Diskrete Bauelemente, wie MOSFETs, IGBTs und SOTs werden mit Lotpaste im Die-Attach-Prozess auf den Leadframe aufgelötet. Jedoch hinterlässt die Lotpaste Flussmittelrückstände an den Lötstellen, sodass diese von Hochleistungsmodulen gereinigt werden müssen. Das Clip-Bonden ersetzt die übliche Drahtbond-Verbindung, bei der die Verbindung zwischen Die und Lead aus einer massive Kupferbrücke besteht, die mit Lotpaste gelötet wird. Durch das hohe Energieniveau des Plasmas können Lotpastenrückstände gezielt entfernt werden, ohne die Bauteile groß thermisch zu beanspruchen.

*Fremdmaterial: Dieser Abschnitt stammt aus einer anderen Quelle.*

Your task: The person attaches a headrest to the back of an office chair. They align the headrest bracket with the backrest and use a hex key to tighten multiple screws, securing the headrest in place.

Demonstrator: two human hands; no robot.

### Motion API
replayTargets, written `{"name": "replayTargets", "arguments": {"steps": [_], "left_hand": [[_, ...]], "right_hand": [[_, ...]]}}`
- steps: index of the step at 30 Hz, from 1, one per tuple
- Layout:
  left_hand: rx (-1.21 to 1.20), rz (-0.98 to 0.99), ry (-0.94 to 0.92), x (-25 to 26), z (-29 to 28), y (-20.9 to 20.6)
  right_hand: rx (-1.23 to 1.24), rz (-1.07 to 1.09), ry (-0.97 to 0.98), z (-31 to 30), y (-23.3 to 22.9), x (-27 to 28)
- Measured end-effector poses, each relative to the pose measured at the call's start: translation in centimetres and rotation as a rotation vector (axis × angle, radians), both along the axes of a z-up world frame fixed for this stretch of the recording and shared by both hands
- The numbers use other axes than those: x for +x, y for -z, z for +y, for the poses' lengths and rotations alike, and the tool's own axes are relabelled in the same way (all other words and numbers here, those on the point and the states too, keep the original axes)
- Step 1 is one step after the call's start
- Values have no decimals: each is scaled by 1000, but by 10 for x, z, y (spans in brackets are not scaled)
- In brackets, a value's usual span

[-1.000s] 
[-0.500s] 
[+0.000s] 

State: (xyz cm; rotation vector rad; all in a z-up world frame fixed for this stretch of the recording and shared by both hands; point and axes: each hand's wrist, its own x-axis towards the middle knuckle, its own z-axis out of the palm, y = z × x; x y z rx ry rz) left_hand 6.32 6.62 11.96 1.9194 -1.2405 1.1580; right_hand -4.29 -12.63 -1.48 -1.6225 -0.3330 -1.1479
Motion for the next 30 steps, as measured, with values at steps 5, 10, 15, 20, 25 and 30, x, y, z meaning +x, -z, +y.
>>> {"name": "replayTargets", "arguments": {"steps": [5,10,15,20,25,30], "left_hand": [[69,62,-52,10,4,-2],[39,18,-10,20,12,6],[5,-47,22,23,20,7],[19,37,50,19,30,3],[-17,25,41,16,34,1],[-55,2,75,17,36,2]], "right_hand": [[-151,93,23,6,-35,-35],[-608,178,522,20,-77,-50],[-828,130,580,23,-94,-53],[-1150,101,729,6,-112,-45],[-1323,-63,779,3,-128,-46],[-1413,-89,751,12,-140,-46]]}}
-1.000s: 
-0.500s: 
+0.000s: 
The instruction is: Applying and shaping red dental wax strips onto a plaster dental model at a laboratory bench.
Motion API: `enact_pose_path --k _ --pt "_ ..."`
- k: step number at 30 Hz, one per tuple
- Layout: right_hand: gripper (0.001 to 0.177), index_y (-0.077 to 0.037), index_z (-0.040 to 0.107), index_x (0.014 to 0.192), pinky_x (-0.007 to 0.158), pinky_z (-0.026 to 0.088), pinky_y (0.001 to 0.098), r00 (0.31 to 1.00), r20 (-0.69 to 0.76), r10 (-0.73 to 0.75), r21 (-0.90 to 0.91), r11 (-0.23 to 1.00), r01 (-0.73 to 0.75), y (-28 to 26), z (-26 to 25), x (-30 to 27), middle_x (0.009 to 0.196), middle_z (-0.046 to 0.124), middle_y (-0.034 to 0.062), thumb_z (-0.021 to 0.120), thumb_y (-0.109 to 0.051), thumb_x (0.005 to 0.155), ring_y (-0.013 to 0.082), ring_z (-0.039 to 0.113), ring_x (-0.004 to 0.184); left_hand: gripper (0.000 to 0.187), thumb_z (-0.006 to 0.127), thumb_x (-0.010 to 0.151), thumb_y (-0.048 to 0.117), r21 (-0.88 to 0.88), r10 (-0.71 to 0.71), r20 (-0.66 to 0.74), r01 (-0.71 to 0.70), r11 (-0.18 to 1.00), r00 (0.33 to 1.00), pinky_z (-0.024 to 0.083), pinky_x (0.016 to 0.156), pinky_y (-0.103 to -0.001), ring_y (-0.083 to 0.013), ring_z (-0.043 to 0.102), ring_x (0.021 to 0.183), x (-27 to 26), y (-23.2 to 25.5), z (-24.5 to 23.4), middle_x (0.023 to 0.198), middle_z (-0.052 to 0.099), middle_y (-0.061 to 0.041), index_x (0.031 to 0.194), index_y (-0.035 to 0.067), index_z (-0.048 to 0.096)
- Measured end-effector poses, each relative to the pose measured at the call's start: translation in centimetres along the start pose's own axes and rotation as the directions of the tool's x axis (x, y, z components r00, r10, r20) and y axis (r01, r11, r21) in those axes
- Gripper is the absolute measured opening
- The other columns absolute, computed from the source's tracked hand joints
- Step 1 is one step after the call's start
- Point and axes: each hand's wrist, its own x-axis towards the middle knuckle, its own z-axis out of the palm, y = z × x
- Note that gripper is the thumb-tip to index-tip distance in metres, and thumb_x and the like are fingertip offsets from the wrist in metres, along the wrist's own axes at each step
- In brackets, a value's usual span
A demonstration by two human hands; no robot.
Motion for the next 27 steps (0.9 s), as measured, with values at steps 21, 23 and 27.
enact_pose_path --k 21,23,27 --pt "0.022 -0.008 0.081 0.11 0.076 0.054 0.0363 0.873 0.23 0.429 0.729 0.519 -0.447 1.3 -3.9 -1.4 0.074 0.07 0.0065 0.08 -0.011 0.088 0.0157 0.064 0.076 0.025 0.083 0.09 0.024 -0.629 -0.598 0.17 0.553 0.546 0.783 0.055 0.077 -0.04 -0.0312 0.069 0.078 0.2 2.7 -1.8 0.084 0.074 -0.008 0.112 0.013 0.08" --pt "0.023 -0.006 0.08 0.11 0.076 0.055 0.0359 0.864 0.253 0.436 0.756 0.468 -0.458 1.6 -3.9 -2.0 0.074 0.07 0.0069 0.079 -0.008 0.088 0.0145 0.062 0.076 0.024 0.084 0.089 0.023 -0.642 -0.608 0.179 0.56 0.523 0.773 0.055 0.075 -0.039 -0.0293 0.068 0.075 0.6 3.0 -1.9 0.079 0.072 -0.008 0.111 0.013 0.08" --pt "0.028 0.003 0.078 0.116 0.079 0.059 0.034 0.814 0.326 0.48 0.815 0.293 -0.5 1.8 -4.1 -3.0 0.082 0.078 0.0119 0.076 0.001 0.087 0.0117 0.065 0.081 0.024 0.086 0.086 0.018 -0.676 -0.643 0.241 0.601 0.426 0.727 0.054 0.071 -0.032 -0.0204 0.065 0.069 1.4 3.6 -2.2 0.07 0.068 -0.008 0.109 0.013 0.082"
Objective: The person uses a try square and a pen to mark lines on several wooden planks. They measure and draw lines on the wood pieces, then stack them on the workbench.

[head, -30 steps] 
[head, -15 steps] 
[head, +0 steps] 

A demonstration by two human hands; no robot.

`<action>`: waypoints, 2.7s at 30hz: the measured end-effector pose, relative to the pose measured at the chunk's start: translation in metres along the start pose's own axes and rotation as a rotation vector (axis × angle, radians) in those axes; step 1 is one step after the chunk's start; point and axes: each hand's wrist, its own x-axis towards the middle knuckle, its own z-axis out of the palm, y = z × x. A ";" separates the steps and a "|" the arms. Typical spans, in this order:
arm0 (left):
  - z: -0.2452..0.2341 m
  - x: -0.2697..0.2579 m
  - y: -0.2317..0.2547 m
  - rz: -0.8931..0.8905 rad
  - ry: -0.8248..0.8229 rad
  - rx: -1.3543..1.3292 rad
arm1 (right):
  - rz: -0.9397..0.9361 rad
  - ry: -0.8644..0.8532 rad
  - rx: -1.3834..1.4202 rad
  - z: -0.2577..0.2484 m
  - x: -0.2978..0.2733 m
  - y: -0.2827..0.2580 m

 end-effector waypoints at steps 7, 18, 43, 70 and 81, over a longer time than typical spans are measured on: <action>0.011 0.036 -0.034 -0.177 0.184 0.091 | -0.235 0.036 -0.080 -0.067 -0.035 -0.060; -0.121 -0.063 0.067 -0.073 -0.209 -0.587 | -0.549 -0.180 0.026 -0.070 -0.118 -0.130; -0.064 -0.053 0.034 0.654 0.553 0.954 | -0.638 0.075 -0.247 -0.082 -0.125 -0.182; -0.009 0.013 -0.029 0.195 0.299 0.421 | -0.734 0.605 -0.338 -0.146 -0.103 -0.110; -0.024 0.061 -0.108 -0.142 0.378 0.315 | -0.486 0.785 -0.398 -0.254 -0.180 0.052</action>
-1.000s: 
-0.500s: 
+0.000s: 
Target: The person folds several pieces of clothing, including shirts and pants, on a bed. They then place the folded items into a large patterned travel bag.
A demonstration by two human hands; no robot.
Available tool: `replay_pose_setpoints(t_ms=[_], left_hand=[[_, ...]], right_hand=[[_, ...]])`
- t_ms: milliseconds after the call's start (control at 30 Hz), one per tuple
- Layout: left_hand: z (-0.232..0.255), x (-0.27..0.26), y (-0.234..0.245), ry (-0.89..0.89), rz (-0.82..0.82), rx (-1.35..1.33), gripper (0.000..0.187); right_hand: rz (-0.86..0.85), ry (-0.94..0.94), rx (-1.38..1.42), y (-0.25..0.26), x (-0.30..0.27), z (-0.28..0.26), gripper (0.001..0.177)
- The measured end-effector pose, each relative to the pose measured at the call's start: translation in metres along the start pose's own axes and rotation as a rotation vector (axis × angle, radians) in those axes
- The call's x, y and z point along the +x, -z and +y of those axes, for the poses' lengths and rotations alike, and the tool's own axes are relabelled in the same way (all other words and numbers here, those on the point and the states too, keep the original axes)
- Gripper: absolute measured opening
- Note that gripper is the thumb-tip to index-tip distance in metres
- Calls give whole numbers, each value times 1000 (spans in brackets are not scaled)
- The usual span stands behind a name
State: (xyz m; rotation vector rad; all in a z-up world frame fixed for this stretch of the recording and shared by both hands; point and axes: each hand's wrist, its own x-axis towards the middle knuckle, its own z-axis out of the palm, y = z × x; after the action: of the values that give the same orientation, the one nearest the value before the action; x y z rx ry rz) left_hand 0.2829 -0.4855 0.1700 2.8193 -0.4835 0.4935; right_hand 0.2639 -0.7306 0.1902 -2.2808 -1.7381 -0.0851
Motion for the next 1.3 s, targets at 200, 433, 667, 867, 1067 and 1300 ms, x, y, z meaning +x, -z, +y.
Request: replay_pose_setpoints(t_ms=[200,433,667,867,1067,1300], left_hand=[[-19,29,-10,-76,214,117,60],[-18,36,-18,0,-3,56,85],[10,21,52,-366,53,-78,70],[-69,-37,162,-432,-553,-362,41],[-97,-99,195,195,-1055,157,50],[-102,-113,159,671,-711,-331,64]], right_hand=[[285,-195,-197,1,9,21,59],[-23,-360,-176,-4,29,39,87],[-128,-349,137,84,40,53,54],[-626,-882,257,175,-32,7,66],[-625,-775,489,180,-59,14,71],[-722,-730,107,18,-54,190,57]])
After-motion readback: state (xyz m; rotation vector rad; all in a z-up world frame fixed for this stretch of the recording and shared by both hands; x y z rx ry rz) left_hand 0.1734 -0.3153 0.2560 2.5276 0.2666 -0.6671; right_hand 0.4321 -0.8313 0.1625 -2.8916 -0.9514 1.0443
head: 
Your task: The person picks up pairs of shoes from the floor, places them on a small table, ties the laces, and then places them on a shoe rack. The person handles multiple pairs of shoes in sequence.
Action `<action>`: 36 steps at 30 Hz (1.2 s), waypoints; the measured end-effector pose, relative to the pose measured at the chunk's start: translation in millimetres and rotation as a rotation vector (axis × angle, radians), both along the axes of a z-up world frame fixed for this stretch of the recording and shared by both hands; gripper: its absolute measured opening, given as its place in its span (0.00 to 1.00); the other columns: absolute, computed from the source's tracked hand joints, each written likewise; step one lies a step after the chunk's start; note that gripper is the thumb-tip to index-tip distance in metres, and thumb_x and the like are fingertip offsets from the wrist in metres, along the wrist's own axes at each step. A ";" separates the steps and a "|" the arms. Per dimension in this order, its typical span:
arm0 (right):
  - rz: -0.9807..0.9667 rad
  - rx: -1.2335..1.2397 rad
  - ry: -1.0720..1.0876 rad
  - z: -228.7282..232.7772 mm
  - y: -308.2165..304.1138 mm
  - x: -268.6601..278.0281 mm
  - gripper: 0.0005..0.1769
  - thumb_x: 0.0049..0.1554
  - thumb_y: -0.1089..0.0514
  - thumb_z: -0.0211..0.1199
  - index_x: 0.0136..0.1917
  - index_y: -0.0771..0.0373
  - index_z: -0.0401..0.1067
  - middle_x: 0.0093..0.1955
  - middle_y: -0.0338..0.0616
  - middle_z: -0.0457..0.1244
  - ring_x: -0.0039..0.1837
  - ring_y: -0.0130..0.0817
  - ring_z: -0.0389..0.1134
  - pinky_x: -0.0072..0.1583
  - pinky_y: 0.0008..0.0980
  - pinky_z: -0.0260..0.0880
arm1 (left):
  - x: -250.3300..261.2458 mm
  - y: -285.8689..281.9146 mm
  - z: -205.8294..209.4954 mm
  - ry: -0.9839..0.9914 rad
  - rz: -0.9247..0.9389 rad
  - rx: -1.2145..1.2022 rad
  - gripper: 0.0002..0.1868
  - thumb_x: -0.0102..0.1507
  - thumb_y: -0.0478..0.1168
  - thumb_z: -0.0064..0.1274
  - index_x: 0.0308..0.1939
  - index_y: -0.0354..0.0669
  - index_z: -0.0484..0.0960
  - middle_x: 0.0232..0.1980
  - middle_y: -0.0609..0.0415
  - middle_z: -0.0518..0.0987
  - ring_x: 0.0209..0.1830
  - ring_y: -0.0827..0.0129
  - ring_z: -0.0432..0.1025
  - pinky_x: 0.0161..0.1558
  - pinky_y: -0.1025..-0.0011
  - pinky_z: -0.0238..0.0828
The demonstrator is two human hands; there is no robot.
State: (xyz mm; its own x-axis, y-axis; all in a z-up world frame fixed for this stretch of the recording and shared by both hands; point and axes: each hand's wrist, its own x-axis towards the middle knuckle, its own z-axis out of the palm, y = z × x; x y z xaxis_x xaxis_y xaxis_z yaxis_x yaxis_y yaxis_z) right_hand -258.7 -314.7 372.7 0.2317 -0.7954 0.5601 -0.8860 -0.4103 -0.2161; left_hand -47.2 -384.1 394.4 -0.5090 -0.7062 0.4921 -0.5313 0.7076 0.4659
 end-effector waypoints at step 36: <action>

„Um ein inline-fähiges System für die Halbleiterindustrie zu entwickeln und möglichst hohe Taktzeiten garantieren zu können, gilt es bereits während der Konzeptionsphase mehrere Prozessschritte zu berücksichtigen und zielgenau umzusetzen“, betont Coenen. „So haben wir die parallele Behandlung (Dual-lane concept) von zwei Ablagevorrichtungen auf zwei Förderbändern innerhalb eines Systems eingeplant. Wir lesen Barcodes aus, um jeden Chip rückverfolgen zu können. Außerdem können wir einzelne Bauelemente selektiv behandeln und beispielsweise nur die Oberseite eines Bauteils mit Plasma behandeln. Diese spezifische Behandlung ist z.B. mit Vakuumplasma nicht möglich.“
Maximaler Durchsatz
Das „Dual-lane-concept“, mit Anpassung an individuelle Taktzeiten beim Kunden, ist grundsätzlich für verschiedene Anwendungen ausgelegt. So erzielt die Anlage einen maximalen Durchsatz pro Quadratmeter. Das sowohl für Jedec-Trays als auch für Leadframes ausgelegte System kann Ablagefächer mit 8 oder 128 Bauteilen verarbeiten. Ferner wird bei der aktuell ausgelieferten PTU im ersten Schritt der Barcode der in einem JEDEC Tray transportierten Bauteile mittels einer Kamera on the fly ausgelesen. Damit lässt sich jedes einzelne Bauteil rückverfolgen. Im nächsten Schritt werden die Bauteile durch Erzeugung eines Vakuums in den Fächern des Jedec-Trays fixiert. Die anschließende Oberflächenbehandlung erfolgt mittels der mit einer integrierten Absaugung ausgestatteten Rotationsdüsen RD1004. Ist die Plasma-Oberflächenbehandlung abgeschlossen, durchlaufen die Bauteile ein externes, selektives Flux-Modul, wo sie für den anschließenden Thermal-Compress-Bonding-Prozess vorbereitet werden.
Das Dual-lane-concept erlaubt unterschiedliche, der Taktzeit entsprechende Bearbeitungskonzepte. Dazu transportiert das erste Förderband nacheinander zwei befüllte Trays zu definierten Positionen, auf denen die Oberflächenbehandlung stattfindet. Zeitgleich transportiert das zweite Förderband zwei weitere beladene Trays zu den jeweiligen Bearbeitungspositionen. Sobald die Oberflächenbehandlung der Bauteile auf dem ersten Förderband abgeschlossen ist, fahren die beiden Plasmadüsen zum zweiten Förderband und bearbeiten die dort befindlichen Bauteile. Während die fertigen Trays das System verlassen, rücken die nächsten nach. Die Kommunikation innerhalb der Fertigungslinie erfolgt über die Standard-Equipment-Interface-Protokollschnittstelle in der Halbleiterindustrie, SECS/GEM.
„Immer wieder ist die Elektronikindustrie mit einer Bauteileknappheit konfrontiert. Beispielsweise trägt die zunehmende Elektromobilität nicht gerade zur Entspannung bei. Dieser Tatsache wollen wir mit unserem Know-how entgegenwirken“, hebt Coenen hervor. Die Experten wollen daher auch für die Bereiche Automatisierung und Maschinenbau individuelle Plasma-Lösungen konzipieren und umsetzen. Ziel sind taktzeitoptimierte Alternativen in der Herstellung von Chips und Mikroprozessoren.